Analysis of the structure and the FT-IR and Raman spectra of 2-(4-nitrophenyl)-4H-3,1-benzoxazin-4-one. Comparisons with the chlorinated and methylated derivatives

Abstract In this work, the structural, topological and vibrational properties of the monomer and three dimers of the 2-(4-nitrophenyl)-4H-3,1-benzoxazin-4-one (NPB) derivative were studied combining the experimental FTIR and FT-Raman spectra in the solid phase with DFT calculations. Here, Natural Bond Orbital (NBO), Atoms in Molecules (AIM) and HOMO and LUMO calculations were performed by using the hybrid B3LYP/6-31G*and B3LYP/6-311++G** methods in order to compute those properties and to predict their reactivities. The comparisons with the properties reported for the chlorinated (Cl-PB) and methylated (CH 3 -PB) derivatives at the same levels of theory can be clearly justified by the activating (CH 3 ) and deactivating (NO 2 and Cl) characteristics of the different groups linked to oxaxin rings. The NBO and AIM studies evidence the following stability orders: Cl-PB > NO 2 -PB > CH 3 -PB in very good concordance with the f(νC23-X26) force constants values.
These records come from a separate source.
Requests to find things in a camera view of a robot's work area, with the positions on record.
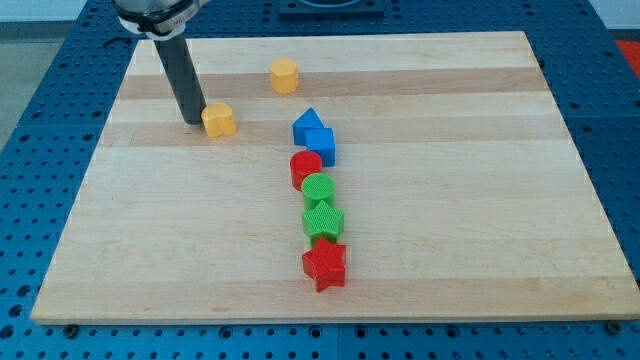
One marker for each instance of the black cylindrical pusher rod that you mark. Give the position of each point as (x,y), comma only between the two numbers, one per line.
(177,62)

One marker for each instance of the yellow heart block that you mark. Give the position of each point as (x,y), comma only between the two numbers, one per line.
(218,119)

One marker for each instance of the yellow hexagon block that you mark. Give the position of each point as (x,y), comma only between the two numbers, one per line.
(284,76)

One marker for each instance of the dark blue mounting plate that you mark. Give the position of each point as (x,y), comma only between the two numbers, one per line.
(294,9)

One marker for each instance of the blue triangle block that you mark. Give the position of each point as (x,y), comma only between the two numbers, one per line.
(309,120)

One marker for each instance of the red cylinder block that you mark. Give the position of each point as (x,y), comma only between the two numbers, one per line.
(302,164)

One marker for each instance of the blue cube block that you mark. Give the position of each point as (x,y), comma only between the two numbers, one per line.
(322,141)

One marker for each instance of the green cylinder block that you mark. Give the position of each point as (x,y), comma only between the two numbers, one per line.
(317,187)

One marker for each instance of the green star block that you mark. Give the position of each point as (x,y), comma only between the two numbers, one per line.
(323,222)

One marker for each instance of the light wooden board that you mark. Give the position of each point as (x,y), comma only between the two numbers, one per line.
(465,198)

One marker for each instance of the red star block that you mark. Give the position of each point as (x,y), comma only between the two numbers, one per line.
(325,264)

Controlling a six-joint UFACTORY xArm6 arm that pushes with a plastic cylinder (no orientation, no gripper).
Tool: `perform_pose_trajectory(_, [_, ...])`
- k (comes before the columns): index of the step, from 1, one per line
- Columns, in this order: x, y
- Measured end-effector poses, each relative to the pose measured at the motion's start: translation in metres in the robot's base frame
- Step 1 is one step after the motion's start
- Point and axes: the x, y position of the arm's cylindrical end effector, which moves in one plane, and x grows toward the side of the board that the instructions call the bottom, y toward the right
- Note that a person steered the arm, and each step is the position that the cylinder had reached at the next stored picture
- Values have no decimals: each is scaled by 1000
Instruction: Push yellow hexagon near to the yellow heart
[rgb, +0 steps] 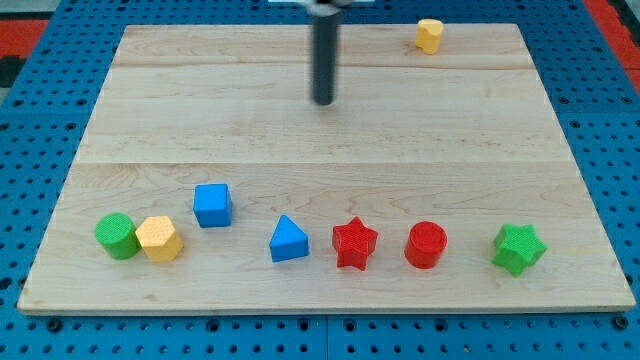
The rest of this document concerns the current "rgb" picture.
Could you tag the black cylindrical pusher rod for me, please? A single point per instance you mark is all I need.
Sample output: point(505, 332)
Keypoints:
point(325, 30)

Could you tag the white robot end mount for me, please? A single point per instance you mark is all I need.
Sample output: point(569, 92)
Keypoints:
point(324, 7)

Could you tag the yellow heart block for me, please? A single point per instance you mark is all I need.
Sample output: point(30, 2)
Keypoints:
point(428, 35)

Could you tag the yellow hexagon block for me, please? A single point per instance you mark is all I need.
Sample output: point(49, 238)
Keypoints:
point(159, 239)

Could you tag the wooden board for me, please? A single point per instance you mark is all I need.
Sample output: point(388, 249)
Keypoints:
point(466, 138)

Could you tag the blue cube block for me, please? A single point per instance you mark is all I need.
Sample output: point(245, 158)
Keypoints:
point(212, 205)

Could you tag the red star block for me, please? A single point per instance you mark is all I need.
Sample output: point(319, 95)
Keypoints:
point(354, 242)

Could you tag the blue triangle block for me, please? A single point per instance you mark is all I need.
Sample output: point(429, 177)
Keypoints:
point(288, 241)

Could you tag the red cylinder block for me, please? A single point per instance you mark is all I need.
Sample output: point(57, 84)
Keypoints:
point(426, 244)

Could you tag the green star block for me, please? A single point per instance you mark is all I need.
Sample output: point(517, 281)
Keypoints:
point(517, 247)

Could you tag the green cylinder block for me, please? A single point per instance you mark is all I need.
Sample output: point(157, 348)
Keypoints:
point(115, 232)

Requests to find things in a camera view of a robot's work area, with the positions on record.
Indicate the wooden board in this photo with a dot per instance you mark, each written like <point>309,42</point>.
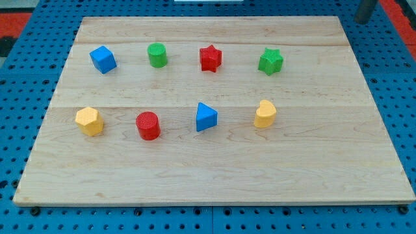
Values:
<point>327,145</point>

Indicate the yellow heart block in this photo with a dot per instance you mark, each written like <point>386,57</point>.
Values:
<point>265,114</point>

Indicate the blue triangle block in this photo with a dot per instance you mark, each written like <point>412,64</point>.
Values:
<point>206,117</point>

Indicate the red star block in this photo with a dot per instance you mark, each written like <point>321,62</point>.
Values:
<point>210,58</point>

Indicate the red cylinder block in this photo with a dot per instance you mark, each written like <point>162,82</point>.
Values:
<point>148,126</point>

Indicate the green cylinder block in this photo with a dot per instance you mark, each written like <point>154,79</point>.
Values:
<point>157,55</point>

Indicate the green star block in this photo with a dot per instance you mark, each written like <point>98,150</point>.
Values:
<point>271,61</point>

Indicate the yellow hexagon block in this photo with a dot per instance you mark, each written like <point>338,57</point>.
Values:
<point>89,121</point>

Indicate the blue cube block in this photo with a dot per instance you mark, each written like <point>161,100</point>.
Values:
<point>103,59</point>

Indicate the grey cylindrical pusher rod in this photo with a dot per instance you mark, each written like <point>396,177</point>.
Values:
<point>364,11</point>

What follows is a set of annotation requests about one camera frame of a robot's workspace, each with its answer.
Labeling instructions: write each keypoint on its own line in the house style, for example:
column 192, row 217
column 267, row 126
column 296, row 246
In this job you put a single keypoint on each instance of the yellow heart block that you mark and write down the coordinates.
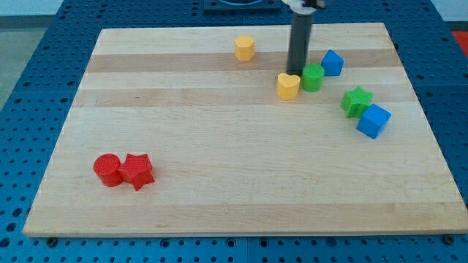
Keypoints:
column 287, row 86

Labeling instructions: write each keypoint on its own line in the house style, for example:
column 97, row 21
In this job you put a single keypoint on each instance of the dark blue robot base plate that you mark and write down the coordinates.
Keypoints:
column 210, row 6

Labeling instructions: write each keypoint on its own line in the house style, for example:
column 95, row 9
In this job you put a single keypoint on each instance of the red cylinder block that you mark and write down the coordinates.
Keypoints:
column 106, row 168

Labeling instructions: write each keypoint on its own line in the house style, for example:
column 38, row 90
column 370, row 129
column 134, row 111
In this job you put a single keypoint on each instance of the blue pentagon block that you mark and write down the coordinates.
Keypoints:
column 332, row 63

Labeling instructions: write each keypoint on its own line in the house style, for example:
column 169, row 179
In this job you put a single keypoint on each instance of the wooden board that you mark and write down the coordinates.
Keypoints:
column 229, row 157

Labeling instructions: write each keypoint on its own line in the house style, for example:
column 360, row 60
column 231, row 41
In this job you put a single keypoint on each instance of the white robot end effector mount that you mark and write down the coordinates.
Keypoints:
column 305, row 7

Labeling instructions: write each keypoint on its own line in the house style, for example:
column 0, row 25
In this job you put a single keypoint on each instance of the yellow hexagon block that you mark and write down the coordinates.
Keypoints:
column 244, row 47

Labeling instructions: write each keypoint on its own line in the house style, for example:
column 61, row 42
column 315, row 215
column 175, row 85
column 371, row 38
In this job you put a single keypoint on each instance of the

The frontier orbitals analyses reveal that the Cl-PB and NO 2 -PB derivatives have good stabilities and high chemical hardness while CH 3 -PB has a higher chemical reactivity. On the other hand, the complete vibrational assignments for monomer and dimers species of NPB were presented. The presence of the IR bands at 1574 and 1037 cm −1 and, of the Raman bands at 1571 and 1038 cm −1 support clearly the presence of the different dimeric species proposed for NPB.